### Instructions for the task
When you repeat the listing, keep every character as it is.

### Provided records
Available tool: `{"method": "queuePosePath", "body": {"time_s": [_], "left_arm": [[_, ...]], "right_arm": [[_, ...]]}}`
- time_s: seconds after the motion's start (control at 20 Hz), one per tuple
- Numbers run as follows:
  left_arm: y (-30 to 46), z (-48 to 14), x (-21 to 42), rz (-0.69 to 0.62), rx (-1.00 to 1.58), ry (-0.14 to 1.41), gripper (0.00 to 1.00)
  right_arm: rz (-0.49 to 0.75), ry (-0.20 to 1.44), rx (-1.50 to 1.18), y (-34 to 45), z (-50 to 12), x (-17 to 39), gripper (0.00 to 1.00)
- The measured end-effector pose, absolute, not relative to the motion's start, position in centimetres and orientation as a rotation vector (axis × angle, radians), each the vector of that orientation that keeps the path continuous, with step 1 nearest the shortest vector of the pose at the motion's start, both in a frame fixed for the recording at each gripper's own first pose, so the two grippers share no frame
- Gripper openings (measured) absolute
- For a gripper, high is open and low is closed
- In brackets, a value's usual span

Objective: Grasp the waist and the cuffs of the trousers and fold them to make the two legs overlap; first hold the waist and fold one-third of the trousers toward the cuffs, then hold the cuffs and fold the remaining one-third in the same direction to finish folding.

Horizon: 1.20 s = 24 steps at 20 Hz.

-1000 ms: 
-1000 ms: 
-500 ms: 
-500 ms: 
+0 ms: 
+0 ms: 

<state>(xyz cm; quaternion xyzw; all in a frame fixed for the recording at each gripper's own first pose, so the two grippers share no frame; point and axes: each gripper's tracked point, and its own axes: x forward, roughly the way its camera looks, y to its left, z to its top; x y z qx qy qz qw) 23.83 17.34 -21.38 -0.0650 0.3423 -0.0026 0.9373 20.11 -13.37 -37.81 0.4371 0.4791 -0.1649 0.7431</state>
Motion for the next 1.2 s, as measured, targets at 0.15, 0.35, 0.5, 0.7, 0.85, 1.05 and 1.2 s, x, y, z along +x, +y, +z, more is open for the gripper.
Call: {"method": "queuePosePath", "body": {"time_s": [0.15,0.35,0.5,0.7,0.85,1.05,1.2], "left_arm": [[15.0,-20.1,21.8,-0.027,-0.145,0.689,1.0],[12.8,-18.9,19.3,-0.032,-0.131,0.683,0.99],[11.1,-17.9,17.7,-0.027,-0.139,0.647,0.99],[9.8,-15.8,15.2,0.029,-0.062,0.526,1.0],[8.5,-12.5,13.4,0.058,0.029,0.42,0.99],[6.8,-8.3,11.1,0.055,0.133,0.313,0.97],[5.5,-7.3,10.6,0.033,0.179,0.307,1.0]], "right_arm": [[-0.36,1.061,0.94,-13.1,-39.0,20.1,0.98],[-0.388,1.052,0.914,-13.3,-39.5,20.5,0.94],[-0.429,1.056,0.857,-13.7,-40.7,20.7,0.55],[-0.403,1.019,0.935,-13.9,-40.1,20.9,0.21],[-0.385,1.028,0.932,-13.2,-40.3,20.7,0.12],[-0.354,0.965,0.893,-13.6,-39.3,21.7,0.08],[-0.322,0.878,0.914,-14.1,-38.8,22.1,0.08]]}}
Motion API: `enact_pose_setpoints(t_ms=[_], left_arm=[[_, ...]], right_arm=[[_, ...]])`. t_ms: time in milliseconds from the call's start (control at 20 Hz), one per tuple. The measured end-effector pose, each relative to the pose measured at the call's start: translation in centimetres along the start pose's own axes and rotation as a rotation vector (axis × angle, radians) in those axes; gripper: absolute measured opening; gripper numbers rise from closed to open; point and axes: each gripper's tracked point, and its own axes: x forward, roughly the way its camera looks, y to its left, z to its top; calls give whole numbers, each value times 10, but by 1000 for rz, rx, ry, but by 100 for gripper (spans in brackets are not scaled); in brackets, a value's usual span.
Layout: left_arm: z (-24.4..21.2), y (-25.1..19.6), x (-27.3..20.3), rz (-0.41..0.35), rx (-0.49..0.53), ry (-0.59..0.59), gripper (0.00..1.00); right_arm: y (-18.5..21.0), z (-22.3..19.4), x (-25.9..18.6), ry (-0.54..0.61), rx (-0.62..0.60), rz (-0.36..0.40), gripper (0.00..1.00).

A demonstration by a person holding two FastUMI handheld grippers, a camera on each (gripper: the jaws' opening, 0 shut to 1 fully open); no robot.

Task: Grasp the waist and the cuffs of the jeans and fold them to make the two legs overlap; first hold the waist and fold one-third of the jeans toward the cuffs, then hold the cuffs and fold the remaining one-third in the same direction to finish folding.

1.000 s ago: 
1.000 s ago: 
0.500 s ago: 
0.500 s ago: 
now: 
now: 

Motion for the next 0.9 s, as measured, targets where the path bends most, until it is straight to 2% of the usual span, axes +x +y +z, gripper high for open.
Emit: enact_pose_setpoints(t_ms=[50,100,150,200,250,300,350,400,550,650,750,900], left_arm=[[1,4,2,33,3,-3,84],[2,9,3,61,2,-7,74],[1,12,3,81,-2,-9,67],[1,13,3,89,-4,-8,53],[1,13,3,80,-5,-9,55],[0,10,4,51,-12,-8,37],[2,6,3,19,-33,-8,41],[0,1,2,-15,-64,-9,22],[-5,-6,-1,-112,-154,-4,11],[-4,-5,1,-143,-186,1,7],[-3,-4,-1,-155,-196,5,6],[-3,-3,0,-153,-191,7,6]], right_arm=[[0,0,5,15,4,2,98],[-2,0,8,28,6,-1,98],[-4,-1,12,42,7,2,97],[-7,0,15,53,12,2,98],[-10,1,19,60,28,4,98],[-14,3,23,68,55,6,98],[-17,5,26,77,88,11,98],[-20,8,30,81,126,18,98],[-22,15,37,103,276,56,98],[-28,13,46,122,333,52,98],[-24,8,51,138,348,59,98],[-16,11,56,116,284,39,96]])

### Output
Available tool: `{"method": "queuePosePath", "body": {"time_s": [_], "left_arm": [[_, ...]], "right_arm": [[_, ...]]}}`
- time_s: seconds after the motion's start (control at 20 Hz), one per tuple
- Numbers run as follows:
  left_arm: y (-30 to 46), z (-48 to 14), x (-21 to 42), rz (-0.69 to 0.62), rx (-1.00 to 1.58), ry (-0.14 to 1.41), gripper (0.00 to 1.00)
  right_arm: rz (-0.49 to 0.75), ry (-0.20 to 1.44), rx (-1.50 to 1.18), y (-34 to 45), z (-50 to 12), x (-17 to 39), gripper (0.00 to 1.00)
- The measured end-effector pose, absolute, not relative to the motion's start, position in centimetres and orientation as a rotation vector (axis × angle, radians), each the vector of that orientation that keeps the path continuous, with step 1 nearest the shortest vector of the pose at the motion's start, both in a frame fixed for the recording at each gripper's own first pose, so the two grippers share no frame
- Gripper openings (measured) absolute
- For a gripper, high is open and low is closed
- In brackets, a value's usual span

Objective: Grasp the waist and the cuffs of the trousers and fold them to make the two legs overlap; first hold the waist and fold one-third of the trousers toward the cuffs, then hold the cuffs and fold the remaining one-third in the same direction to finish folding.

Horizon: 1.20 s = 24 steps at 20 Hz.

-1000 ms: 
-1000 ms: 
-500 ms: 
-500 ms: 
+0 ms: 
+0 ms: 

<state>(xyz cm; quaternion xyzw; all in a frame fixed for the recording at each gripper's own first pose, so the two grippers share no frame; point and axes: each gripper's tracked point, and its own axes: x forward, roughly the way its camera looks, y to its left, z to its top; x y z qx qy qz qw) 23.83 17.34 -21.38 -0.0650 0.3423 -0.0026 0.9373 20.11 -13.37 -37.81 0.4371 0.4791 -0.1649 0.7431</state>
Motion for the next 1.2 s, as measured, targets at 0.15, 0.35, 0.5, 0.7, 0.85, 1.05 and 1.2 s, x, y, z along +x, +y, +z, more is open for the gripper.
Call: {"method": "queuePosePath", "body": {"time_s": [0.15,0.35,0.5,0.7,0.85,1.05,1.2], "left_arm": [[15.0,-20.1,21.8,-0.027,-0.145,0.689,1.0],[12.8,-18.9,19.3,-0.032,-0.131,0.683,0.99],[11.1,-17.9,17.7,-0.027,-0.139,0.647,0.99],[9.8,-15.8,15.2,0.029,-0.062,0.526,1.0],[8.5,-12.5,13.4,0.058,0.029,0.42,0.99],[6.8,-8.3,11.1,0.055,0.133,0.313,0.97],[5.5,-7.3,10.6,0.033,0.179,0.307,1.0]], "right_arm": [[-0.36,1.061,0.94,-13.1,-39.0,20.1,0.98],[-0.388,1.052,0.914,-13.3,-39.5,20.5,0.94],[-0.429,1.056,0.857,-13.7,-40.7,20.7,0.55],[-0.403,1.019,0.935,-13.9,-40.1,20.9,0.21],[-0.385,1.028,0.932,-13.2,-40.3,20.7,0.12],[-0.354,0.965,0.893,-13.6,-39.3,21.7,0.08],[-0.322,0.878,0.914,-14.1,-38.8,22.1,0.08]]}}
Motion API: `enact_pose_setpoints(t_ms=[_], left_arm=[[_, ...]], right_arm=[[_, ...]])`. t_ms: time in milliseconds from the call's start (control at 20 Hz), one per tuple. The measured end-effector pose, each relative to the pose measured at the call's start: translation in centimetres along the start pose's own axes and rotation as a rotation vector (axis × angle, radians) in those axes; gripper: absolute measured opening; gripper numbers rise from closed to open; point and axes: each gripper's tracked point, and its own axes: x forward, roughly the way its camera looks, y to its left, z to its top; calls give whole numbers, each value times 10, but by 1000 for rz, rx, ry, but by 100 for gripper (spans in brackets are not scaled); in brackets, a value's usual span.
Layout: left_arm: z (-24.4..21.2), y (-25.1..19.6), x (-27.3..20.3), rz (-0.41..0.35), rx (-0.49..0.53), ry (-0.59..0.59), gripper (0.00..1.00); right_arm: y (-18.5..21.0), z (-22.3..19.4), x (-25.9..18.6), ry (-0.54..0.61), rx (-0.62..0.60), rz (-0.36..0.40), gripper (0.00..1.00).

A demonstration by a person holding two FastUMI handheld grippers, a camera on each (gripper: the jaws' opening, 0 shut to 1 fully open); no robot.

Task: Grasp the waist and the cuffs of the jeans and fold them to make the two legs overlap; first hold the waist and fold one-third of the jeans toward the cuffs, then hold the cuffs and fold the remaining one-third in the same direction to finish folding.

1.000 s ago: 
1.000 s ago: 
0.500 s ago: 
0.500 s ago: 
now: 
now: 

Motion for the next 0.9 s, as measured, targets where the path bends most, until it is straight to 2% of the usual span, axes +x +y +z, gripper high for open.
Emit: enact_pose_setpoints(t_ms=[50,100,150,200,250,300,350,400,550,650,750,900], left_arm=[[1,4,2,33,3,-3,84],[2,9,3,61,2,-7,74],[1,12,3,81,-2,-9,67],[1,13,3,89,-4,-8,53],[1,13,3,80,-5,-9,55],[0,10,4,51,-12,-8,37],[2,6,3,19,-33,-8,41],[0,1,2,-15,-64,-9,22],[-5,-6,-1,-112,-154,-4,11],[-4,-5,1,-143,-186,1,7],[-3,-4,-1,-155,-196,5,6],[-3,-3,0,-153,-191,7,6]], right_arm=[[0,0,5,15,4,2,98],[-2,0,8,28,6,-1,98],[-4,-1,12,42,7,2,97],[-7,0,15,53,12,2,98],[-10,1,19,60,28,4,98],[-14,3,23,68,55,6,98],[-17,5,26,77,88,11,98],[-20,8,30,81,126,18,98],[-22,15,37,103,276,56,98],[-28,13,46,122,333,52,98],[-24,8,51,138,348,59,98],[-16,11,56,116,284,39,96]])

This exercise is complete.